SR: I think it’s a question, first of all, of the likelihood of being malignant. If I told you your PSA is slightly elevated, you have somewhere between a one-in-500 and a one-in-2,000 chance right now of having cancer in your prostate. Would you like me to stick a big needle in there 12 times? What would you say? Forget about it, right? You would say forget about it.
So that’s sort of the issue with women with fibroids. It might be even more morbid than prostate biopsy. Plus, at least, if you stick a needle in a prostate cancer, the pathologist can identify the cancer and grade the cancer and all those kind of things. If you stick a needle in a leiomyosarcoma, you give the pathologist one tiny, little core. I think some of these biopsies might come out indeterminate anyway. Suspicious, but can’t be sure.
You’d have to talk to the pathologist. When they write a pathology report, leiomyosarcoma, they’ll quantify the number of mitoses per 10 high power fields. I don’t think you can get 10 high power fields to look at on a core needle biopsy. It’s not too likely. I think it would be hard for them to biopsy.
And again, you’re talking about doing all this so you don’t morcellate a sarcoma. My solution would be, don’t morcellate it.
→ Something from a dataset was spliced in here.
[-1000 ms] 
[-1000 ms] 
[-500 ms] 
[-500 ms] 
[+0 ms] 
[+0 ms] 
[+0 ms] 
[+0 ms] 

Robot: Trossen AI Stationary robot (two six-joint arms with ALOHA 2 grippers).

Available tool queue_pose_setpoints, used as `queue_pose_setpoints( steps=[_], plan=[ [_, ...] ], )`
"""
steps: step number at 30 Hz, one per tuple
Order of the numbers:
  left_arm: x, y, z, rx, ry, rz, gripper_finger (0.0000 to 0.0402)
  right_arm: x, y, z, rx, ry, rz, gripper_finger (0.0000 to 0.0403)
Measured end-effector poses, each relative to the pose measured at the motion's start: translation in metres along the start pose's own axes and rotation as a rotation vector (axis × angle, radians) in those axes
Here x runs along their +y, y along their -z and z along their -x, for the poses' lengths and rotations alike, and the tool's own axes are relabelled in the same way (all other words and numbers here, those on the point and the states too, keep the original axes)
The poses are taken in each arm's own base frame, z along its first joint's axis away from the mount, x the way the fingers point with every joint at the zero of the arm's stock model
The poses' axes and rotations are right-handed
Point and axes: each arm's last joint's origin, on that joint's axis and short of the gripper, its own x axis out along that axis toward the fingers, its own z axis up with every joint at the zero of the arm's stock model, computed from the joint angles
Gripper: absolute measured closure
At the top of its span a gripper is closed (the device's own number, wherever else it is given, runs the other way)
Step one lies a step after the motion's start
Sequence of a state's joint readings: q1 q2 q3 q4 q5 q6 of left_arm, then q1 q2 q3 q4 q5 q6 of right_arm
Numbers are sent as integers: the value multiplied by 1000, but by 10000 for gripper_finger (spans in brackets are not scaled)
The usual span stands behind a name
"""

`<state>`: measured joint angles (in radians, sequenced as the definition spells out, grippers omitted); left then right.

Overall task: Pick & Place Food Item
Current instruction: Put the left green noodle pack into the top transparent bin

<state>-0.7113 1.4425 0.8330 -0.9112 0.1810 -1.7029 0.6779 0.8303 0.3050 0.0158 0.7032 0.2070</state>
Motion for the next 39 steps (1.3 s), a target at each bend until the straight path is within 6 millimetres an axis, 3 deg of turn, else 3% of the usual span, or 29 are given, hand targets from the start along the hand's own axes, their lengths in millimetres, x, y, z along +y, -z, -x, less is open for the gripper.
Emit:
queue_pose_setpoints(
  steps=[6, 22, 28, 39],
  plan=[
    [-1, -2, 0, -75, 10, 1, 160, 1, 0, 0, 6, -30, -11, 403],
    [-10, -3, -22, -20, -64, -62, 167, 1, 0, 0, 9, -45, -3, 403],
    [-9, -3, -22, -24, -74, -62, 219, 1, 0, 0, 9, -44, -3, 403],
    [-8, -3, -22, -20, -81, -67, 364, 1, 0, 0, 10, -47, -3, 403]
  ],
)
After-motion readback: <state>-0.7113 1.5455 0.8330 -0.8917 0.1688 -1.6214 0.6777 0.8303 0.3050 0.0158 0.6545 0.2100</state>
Meaning, taking tissue out en bloc would be the answer?
SR: Yes, remove it all.
This is an afterthought, but would there be a risk for overdiagnosing or even overtreatment?
SR: I don’t think the risk is overdiagnosis. I think the risk would be the risks on the biopsy itself and women where the likelihood of cancer is extremely low. I think there’d be some risk of underdiagnosis. You could stick a needle in a sarcoma and maybe miss the sarcoma part of it an underdiagnose it.
Depending on the accuracy of it, you could make things worse. Gynecologists could say, “I biopsied this mass and they said it was a benign fibroid, so I’m going to feel free to morcellate it.”
Nobody really knows the accuracy of this kind of biopsy for leiomyosarcoma. I think not morcellating is a good idea.
Hopefully, if the CDC convenes this panel, they will be able to address all these concern and come up with some reasonable recommendations.
I haven’t been contacted, but I have heard it is in the works.